Now solving chess isn’t straighforward. Chess’s combination of different pieces with different moving styles means that an extremely large number of unique games can take place. A standard chess game has approximately 10^120 possible unique game variations, a number so large that it far exceeds the number of atoms in the observable universe. Chess also has an estimated 10^43 board positions.

But technology has made rapid strides in chess. In 1997, IBM’s Deep Blue had beaten the then-best player in the world, Garry Kasparov, in a match that had been dubbed as a match between man and machine. Over the next two decades, computers became steadily better at chess, and the current best chess engines are significantly better than the best human chess players. The highest rated human player, Magnus Carlsen, current has an ELO rating of around 2800, but the best chess engines can work at 3400 levels, which are far beyond what any humans are capable of.
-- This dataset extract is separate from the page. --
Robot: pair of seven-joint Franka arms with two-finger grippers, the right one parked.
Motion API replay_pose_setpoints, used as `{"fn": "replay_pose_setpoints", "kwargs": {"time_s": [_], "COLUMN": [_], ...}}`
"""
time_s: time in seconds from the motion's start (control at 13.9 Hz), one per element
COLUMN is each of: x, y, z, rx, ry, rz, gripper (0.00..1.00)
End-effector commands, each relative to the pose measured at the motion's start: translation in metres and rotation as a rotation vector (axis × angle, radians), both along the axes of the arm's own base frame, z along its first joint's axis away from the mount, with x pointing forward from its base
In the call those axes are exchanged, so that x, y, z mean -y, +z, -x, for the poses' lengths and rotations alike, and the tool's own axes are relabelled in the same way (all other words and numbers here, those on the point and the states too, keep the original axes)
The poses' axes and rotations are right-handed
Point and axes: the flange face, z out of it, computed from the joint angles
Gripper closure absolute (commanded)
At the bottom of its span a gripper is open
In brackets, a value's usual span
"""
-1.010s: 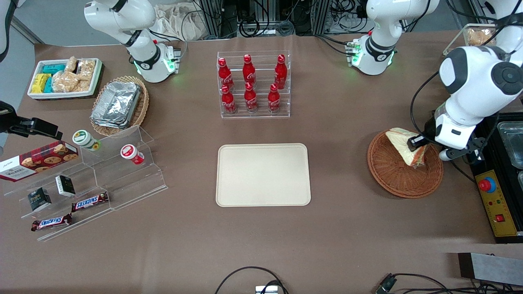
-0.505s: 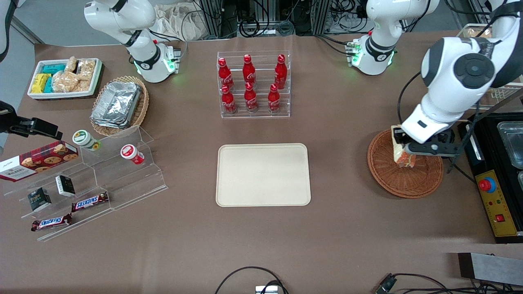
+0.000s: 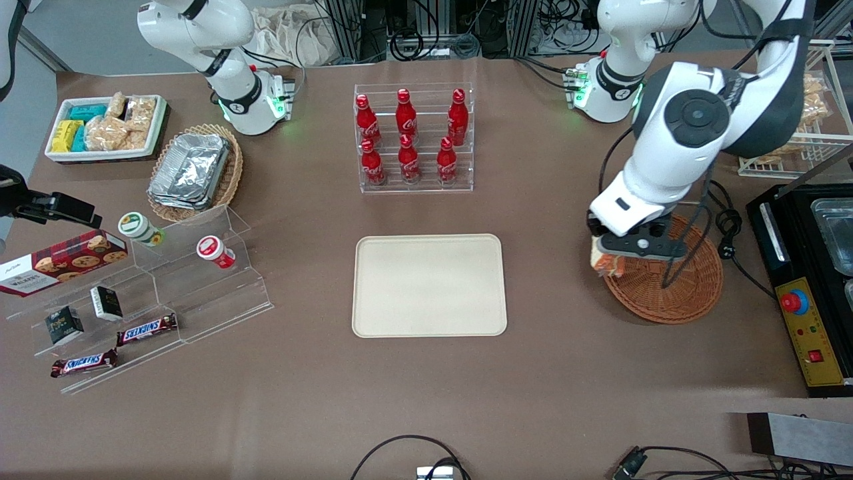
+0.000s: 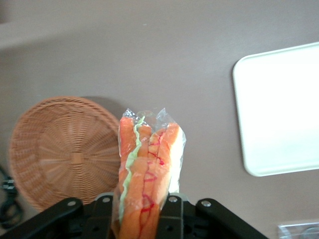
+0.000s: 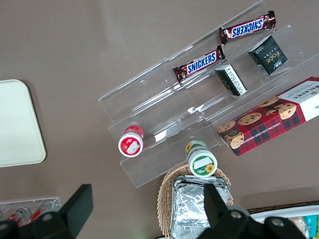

Solving chess, though, would be a different challenge. The strongest chess engines today can evaluate positions and suggest optimal moves, but cannot conclusively state whether chess inherently favors one side if played with perfect strategy. Mathematically “solving” chess remains an open challenge in computational theory and game strategy, representing one of the most complex computational problems imaginable. But with advancements in AI — and more recently in quantum computing — two of the biggest tech minds in Elon Musk and Demis Hassabis seem to believe that it will eventually be surmounted.